Exercise details: The whole listing, apart from its images, should be restated word for word.
---- Exercise data
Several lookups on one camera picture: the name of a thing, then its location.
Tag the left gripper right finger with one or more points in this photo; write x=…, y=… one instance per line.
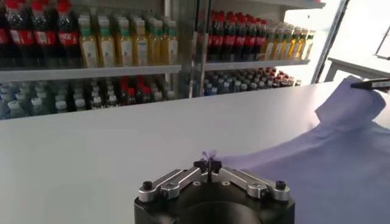
x=253, y=187

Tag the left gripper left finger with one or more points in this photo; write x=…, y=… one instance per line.
x=173, y=185

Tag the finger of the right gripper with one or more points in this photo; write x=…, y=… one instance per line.
x=374, y=84

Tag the purple t-shirt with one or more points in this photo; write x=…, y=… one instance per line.
x=335, y=167

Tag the black slanted pole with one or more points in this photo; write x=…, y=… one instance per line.
x=332, y=39

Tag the metal drinks shelf unit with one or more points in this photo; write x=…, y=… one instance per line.
x=259, y=64
x=91, y=73

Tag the yellow juice bottle green label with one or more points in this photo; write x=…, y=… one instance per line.
x=140, y=48
x=170, y=48
x=124, y=48
x=154, y=48
x=89, y=48
x=106, y=48

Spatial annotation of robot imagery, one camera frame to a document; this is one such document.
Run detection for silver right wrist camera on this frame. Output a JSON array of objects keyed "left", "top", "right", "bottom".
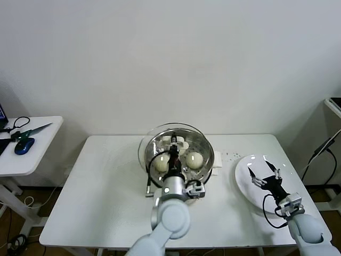
[{"left": 279, "top": 193, "right": 305, "bottom": 217}]

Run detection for thin black looped cable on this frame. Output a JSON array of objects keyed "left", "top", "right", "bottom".
[{"left": 2, "top": 116, "right": 30, "bottom": 134}]

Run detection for white floor cable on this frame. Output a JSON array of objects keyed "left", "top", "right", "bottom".
[{"left": 23, "top": 186, "right": 58, "bottom": 209}]

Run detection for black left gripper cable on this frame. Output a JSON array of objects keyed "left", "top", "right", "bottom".
[{"left": 144, "top": 149, "right": 173, "bottom": 198}]

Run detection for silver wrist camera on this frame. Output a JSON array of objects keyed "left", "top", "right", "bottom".
[
  {"left": 185, "top": 180, "right": 207, "bottom": 200},
  {"left": 279, "top": 193, "right": 305, "bottom": 217}
]

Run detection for white side table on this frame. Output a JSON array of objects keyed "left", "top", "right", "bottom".
[{"left": 0, "top": 116, "right": 64, "bottom": 235}]

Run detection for black laptop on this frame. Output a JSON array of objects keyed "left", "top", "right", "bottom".
[{"left": 0, "top": 103, "right": 13, "bottom": 158}]

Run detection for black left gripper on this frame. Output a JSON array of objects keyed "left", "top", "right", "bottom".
--------
Answer area:
Several lookups on one camera picture: the name of a thing, then its location.
Tag the left gripper right finger with one or more points in this photo; write x=…, y=… one instance per line.
x=253, y=187

Tag the left gripper left finger with one or more points in this photo; write x=…, y=… one instance per line.
x=173, y=185

Tag the finger of the right gripper with one or more points in this photo; write x=…, y=… one instance per line.
x=374, y=84

Tag the purple t-shirt with one or more points in this photo; write x=…, y=… one instance per line.
x=335, y=167

Tag the black slanted pole with one or more points in this photo; write x=…, y=… one instance per line.
x=332, y=39

Tag the metal drinks shelf unit with one or more points in this photo; write x=…, y=… one instance per line.
x=259, y=64
x=91, y=73

Tag the yellow juice bottle green label with one or more points in this photo; write x=…, y=… one instance per line.
x=140, y=48
x=170, y=48
x=124, y=48
x=154, y=48
x=89, y=48
x=106, y=48

Spatial annotation of robot imagery, one camera frame to a document; this is one such document.
Run detection for silver right wrist camera on this frame. Output a JSON array of objects keyed "left", "top", "right", "bottom".
[{"left": 279, "top": 193, "right": 305, "bottom": 217}]

Run detection for thin black looped cable on this frame. Output a JSON array of objects keyed "left", "top", "right", "bottom".
[{"left": 2, "top": 116, "right": 30, "bottom": 134}]

Run detection for white floor cable on this frame. Output a JSON array of objects keyed "left", "top", "right", "bottom".
[{"left": 23, "top": 186, "right": 58, "bottom": 209}]

Run detection for black left gripper cable on this frame. Output a JSON array of objects keyed "left", "top", "right", "bottom".
[{"left": 144, "top": 149, "right": 173, "bottom": 198}]

Run detection for silver wrist camera on this frame. Output a JSON array of objects keyed "left", "top", "right", "bottom".
[
  {"left": 185, "top": 180, "right": 207, "bottom": 200},
  {"left": 279, "top": 193, "right": 305, "bottom": 217}
]

Run detection for white side table on this frame. Output a JSON array of objects keyed "left", "top", "right", "bottom".
[{"left": 0, "top": 116, "right": 64, "bottom": 235}]

Run detection for black laptop on this frame. Output a JSON array of objects keyed "left", "top", "right", "bottom".
[{"left": 0, "top": 103, "right": 13, "bottom": 158}]

Run detection for black left gripper on this frame. Output a JSON array of objects keyed "left", "top", "right", "bottom".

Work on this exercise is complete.